The pages in question exposed a database called 'Tiscali Master'.

== Perpetrators ==
It has been suggested that multiple different perpetrators attacked TalkTalk separately over a short period after details of the attack were shared in forums and group chats. Five people in total were arrested in connection with the breach. According to BAE Systems, who were engaged by TalkTalk to investigate the attack, there might have been up to 10 attackers in total.

- Aaron Sterritt was 15 when he was arrested. He was ordered to complete 50 hours' community service and write a letter of apology to the communications firm along with 12 months supervision as part of the youth conference plan.
- Elliott Gunton was 16 when he was arrested for his part in the attack. He pled guilty to seven charges.
- Following analysis of IP records, Daniel Kelley was arrested on 24 November 2015 while on bail from other hacking offences. He was charged with blackmail, computer hacking, and fraud in connection with the TalkTalk data breach and various other attacks. He pleaded guilty to 11 of the offences later in 2016. He was sentenced to four years' jail time in 2019. In a 2023 interview, Kelley claims not to have been directly told how he was caught but believes, "I basically hacked two websites at once: website A and website B. Website A was a really small website, and website B was a really big website. I tried to blackmail the website owners. For one of the websites, I only used VPN for this, and for the other, I only used Tor. But I provided the same cryptocurrency wallet in both cases, which allowed the authorities to link the incidents."
- In November 2018, Matthew Hanley and Connor Allsopp were found guilty of cybercrime charges in connection with the data breach. Hanley was jailed for 12 months and Allsopp for eight.

== Damages ==
On 6 November, TalkTalk stated that 156,959 customer accounts were involved, from which 15,656 sort codes and bank account numbers had been taken. Partial data on 28,000 credit and debit cards was also stolen, but that data was insufficient for carrying out transactions on those cards. TalkTalk stated that the lost data had not been encrypted, and that they had not been legally required to encrypt it.

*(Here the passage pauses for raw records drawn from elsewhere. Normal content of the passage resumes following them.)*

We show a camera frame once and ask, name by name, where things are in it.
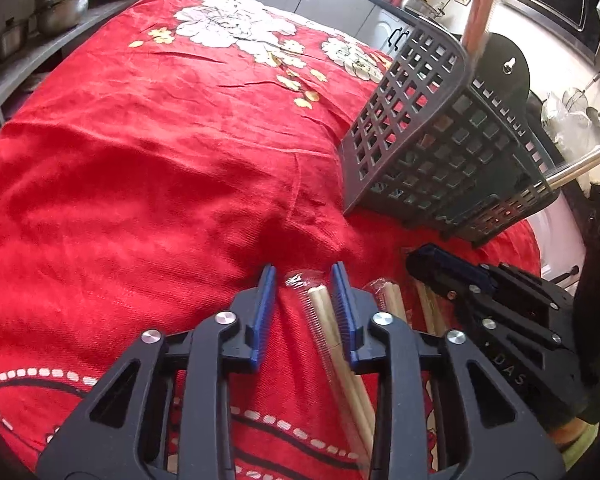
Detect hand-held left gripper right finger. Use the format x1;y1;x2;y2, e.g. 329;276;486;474
329;261;567;480

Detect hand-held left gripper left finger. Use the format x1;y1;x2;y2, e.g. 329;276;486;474
35;262;278;480

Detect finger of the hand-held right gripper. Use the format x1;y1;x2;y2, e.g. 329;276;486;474
419;244;576;321
406;252;573;361

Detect wooden chopsticks pair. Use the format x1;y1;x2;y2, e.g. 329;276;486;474
284;269;378;466
362;277;411;323
412;280;448;337

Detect grey plastic utensil basket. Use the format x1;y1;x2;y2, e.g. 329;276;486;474
339;12;570;250

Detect person's right hand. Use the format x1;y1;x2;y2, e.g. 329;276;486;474
550;421;600;455

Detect white plastic bag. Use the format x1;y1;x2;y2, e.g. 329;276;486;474
541;91;588;143

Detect red floral blanket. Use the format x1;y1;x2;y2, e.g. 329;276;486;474
0;0;543;480

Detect steel skimmer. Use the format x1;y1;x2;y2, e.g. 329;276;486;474
562;67;600;111

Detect black microwave oven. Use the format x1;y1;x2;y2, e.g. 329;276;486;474
497;0;600;63

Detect white kitchen cabinets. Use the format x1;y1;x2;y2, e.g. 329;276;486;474
230;0;416;56

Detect grey shelf rack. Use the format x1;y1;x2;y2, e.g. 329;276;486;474
0;0;136;128

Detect small steel pot with lid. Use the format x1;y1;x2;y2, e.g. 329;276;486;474
0;17;32;61

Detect steel utensil handle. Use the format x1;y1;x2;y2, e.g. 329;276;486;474
549;142;600;192

== Investigation and regulatory action ==
The direct and indirect costs of the attack for TalkTalk have been estimated at £77 million. On 5 October 2016, TalkTalk was fined £400,000 by the Information Commissioner's Office for its negligence in securing client data, the largest such fine imposed by the organisation at that time.

Elizabeth Denham, the UK Information Commissioner, was quoted as saying: "TalkTalk's failure to implement the most basic cyber security measures allowed hackers to penetrate TalkTalk's systems with ease." In 2020 a group of current and former customers issued proceedings against TalkTalk in the High Court, seeking compensation for the 2014 and 2015 incidents under the Data Protection Act 1998 and in the tort of misuse of private information. In May 2022 the misuse of private information claim was struck out, holding that alleged security failings which enabled third-party criminal access did not amount to TalkTalk's own “misuse” of private information, but other proceedings went forward.